Delete last node from single-linked list

Question

I have to write a method that's going to delete the last node from the List. Do you guys have any ideas on how I should approach this?

Answer 1

If you have a single-linked list, you have no choice but to iterate through the entire list to the last node, maintaining a pointer to the previous node so you can reset its next field when freeing the last node:

if (head)
{
    node *curNode = head;
    node *prevNode = NULL;

    while (curNode->next)
    {
        prevNode = curNode;
        curNode = curNode->next;
    }

    if (prevNode) prevNode->next = NULL;
    delete curNode;
}

If you were using a double-linked list instead, this would be easier, as you can keep a pointer to the last node in the list and just operate on it directly:

if (head == tail)
{
    delete head;
    head = tail = NULL;
}
else if (tail)
{
    node *curNode = tail;
    tail = curNode->previous; 
    tail->next = NULL;
    delete curNode;
}

Of course, if you are really using C++ then you should be using the STL's std::list (double-linked) or std::forward_list (single-linked) containers instead, which handle these details for you.

Answer 2

To delete the last element on a list all you need to do is maintain two separate nodes.
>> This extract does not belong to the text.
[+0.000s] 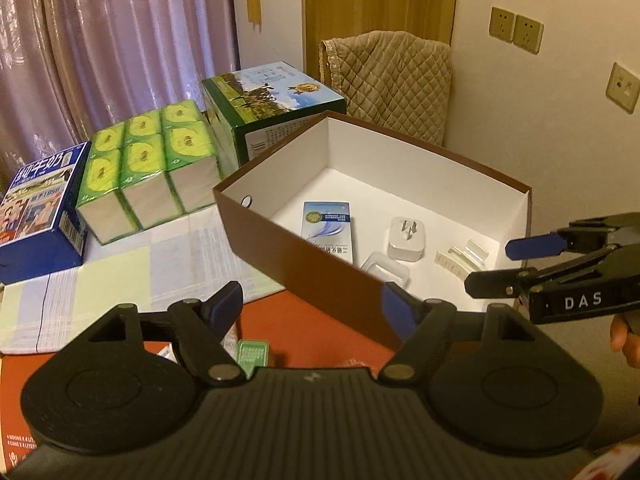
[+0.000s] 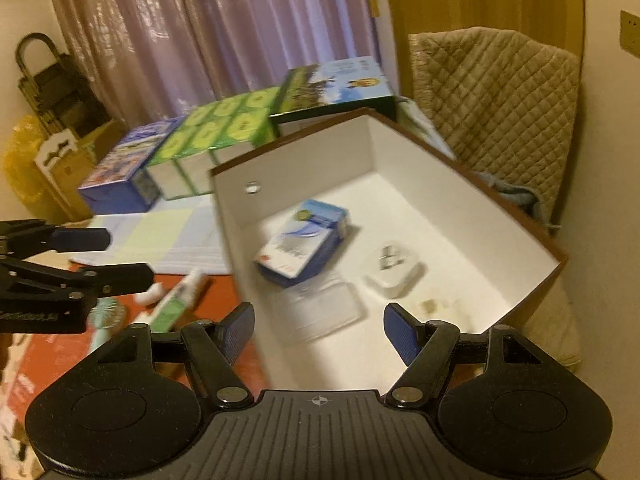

Initially one should point to the head of the list and the other should point to the second element on the list. You should do something like the following :

if(head == NULL)
     return 0;
else if(head->next == NULL){
     Node *temp = head;
     delete temp;
     head = NULL;
}
else{
    Node *one = head;
    Node *two = head->next;
    while(two->next != NULL){
         two = two->next;
         one = one->next;
    }
    one->next = NULL;
    delete two;
}